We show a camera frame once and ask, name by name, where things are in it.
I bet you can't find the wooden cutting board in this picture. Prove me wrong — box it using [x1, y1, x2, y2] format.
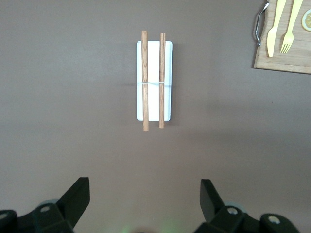
[251, 0, 311, 75]

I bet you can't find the white rectangular tray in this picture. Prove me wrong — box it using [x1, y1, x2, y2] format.
[136, 40, 173, 122]

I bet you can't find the light wooden rod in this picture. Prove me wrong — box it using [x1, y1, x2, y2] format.
[141, 30, 150, 132]

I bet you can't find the yellow plastic knife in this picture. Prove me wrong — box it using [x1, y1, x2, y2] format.
[267, 0, 287, 58]

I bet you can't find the yellow plastic fork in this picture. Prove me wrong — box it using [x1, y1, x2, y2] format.
[279, 0, 304, 54]

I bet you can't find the dried lemon slice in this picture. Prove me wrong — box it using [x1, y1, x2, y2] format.
[301, 9, 311, 32]

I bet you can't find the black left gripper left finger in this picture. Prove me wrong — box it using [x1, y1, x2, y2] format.
[0, 177, 91, 233]

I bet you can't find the brown table cover mat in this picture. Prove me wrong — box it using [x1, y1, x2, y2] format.
[0, 0, 311, 233]

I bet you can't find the metal cutting board handle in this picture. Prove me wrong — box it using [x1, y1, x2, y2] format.
[253, 1, 270, 47]

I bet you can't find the dark wooden rod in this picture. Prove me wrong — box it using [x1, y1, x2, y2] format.
[158, 33, 167, 129]

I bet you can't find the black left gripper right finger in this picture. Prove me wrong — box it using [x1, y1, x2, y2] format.
[193, 179, 301, 233]

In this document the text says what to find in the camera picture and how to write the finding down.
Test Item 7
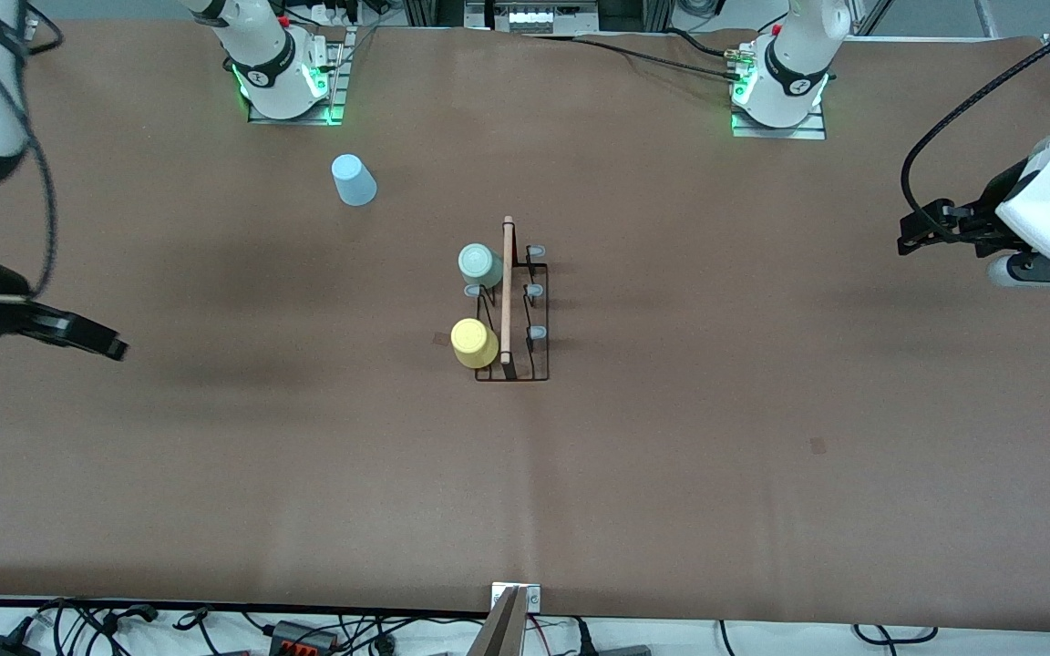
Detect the yellow plastic cup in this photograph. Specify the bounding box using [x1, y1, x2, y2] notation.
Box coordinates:
[450, 317, 499, 370]

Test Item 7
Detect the pale green plastic cup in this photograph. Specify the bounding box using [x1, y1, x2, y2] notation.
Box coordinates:
[458, 242, 504, 291]

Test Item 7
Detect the black wire cup holder rack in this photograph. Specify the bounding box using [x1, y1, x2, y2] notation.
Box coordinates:
[463, 216, 551, 382]

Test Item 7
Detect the light blue plastic cup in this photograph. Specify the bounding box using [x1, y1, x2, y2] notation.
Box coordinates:
[331, 153, 378, 208]

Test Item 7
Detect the black and red connector block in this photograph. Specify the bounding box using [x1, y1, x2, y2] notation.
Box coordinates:
[268, 620, 341, 653]

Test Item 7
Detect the white power strip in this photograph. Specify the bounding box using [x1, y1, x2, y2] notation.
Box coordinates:
[306, 0, 362, 26]

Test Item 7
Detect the grey electronics box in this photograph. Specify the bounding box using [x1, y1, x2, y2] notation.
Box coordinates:
[464, 0, 601, 36]

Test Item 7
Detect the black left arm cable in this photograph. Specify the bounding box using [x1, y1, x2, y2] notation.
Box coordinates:
[899, 5, 1050, 229]

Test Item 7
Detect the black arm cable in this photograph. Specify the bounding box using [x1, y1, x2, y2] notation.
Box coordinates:
[0, 0, 63, 297]
[899, 5, 1050, 229]

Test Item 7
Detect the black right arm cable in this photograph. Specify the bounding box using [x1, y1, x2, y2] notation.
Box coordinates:
[0, 0, 63, 297]

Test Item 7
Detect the aluminium left arm base plate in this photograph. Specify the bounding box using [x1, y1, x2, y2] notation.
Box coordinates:
[731, 105, 827, 140]

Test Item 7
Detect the black braided table cable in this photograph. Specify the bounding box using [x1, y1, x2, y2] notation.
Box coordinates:
[525, 32, 754, 87]
[666, 27, 736, 57]

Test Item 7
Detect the brown camera mount post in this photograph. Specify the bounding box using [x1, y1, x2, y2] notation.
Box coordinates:
[468, 588, 530, 656]

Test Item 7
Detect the silver camera mount bracket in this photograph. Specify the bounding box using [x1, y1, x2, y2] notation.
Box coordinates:
[491, 583, 542, 613]

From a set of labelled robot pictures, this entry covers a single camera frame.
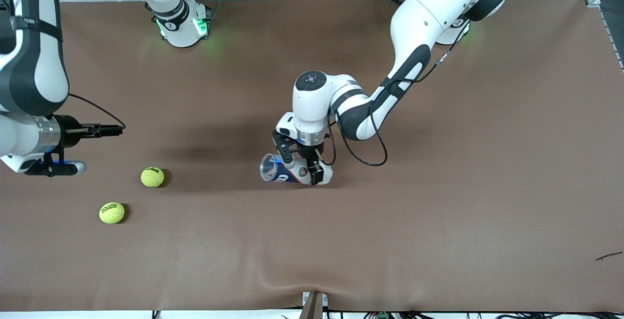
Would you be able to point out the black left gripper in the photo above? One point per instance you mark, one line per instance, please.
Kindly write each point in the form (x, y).
(309, 153)

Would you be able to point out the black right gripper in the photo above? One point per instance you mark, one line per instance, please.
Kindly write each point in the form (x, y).
(71, 127)

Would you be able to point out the clear plastic tennis ball can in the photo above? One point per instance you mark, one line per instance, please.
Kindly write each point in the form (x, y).
(287, 175)

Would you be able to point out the yellow Wilson tennis ball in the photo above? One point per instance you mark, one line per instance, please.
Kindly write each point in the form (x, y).
(152, 177)

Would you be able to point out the yellow Roland Garros tennis ball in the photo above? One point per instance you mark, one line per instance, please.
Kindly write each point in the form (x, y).
(111, 214)

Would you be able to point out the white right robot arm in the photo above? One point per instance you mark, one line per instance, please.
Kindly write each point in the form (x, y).
(39, 65)

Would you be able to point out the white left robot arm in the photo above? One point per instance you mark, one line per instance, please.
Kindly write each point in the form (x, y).
(424, 21)

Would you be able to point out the brown table mat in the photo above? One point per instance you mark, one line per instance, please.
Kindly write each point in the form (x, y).
(438, 211)

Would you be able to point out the green plug connector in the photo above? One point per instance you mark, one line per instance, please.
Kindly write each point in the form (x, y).
(382, 315)

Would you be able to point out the small dark twig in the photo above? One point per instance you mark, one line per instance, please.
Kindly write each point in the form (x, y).
(609, 256)

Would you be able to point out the metal table edge bracket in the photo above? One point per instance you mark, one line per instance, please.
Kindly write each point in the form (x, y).
(314, 307)

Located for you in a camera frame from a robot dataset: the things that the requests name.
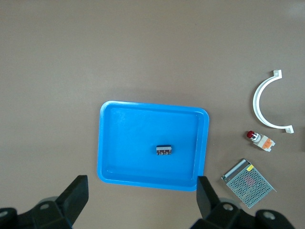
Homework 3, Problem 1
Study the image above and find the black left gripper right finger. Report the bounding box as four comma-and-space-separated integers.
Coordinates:
190, 176, 296, 229

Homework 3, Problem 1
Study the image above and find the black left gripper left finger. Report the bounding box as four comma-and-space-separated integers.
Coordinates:
0, 175, 89, 229

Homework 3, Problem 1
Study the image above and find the brown cylindrical capacitor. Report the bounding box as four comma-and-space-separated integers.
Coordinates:
156, 144, 173, 156

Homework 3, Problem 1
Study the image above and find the perforated metal power supply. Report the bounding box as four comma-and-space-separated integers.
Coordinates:
221, 158, 277, 209

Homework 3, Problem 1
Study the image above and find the blue plastic tray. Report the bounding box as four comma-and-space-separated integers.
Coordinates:
96, 100, 210, 192

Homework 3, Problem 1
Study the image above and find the white semicircular pipe clamp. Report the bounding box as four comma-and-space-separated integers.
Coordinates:
252, 69, 295, 134

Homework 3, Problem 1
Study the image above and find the red push button switch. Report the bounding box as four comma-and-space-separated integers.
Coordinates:
246, 130, 276, 153

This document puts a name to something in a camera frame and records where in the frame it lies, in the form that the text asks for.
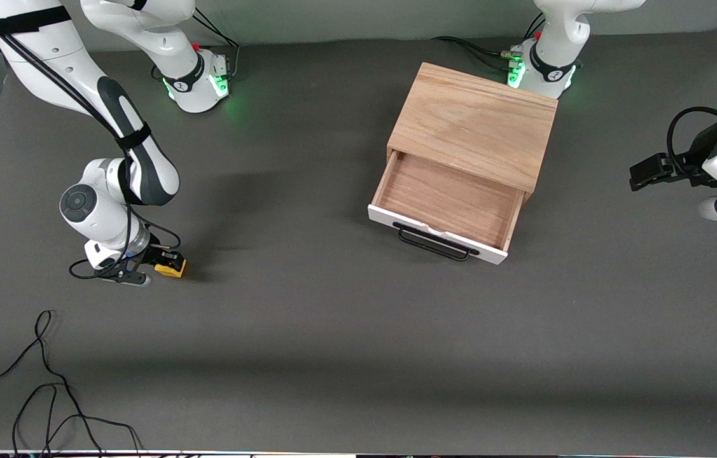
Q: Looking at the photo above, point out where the left arm base black cable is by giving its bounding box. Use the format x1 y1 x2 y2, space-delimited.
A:
431 13 546 72

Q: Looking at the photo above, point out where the wooden drawer with white front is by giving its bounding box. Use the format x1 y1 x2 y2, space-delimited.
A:
368 150 527 266

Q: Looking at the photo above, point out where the loose thin black cable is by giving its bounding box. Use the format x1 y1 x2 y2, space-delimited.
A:
0 310 144 458

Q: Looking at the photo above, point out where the arm base black cable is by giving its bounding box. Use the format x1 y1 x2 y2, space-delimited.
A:
190 8 242 78
431 13 546 72

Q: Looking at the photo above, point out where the right arm base black cable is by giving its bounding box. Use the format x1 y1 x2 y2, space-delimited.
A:
190 8 242 78

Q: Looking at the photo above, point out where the black metal drawer handle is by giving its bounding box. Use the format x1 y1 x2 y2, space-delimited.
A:
393 222 481 262

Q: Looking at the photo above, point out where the wooden drawer cabinet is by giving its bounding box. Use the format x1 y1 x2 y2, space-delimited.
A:
387 62 559 193

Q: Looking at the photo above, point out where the yellow wooden cube block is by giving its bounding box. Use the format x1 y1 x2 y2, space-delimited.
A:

*Your instructions*.
Search the listing above for the word "separated", and copy every line that has it.

*Finished task*.
Study the image above and find the black left gripper right finger. Report the bounding box as four comma-and-space-separated integers.
Study the image above and find the black left gripper left finger. Report the bounding box as four comma-and-space-separated integers.
Study the image above and find the brown cylindrical capacitor. Report the bounding box as four comma-and-space-separated integers.
Study the image above and find the perforated metal power supply. Report the bounding box as four comma-and-space-separated integers.
Study the image above and find the blue plastic tray. Report the bounding box as four comma-and-space-separated integers.
Study the image above and find the white semicircular pipe clamp. Report the bounding box as four comma-and-space-separated integers.
Study the image above and find the red push button switch. Report the bounding box as four comma-and-space-separated integers.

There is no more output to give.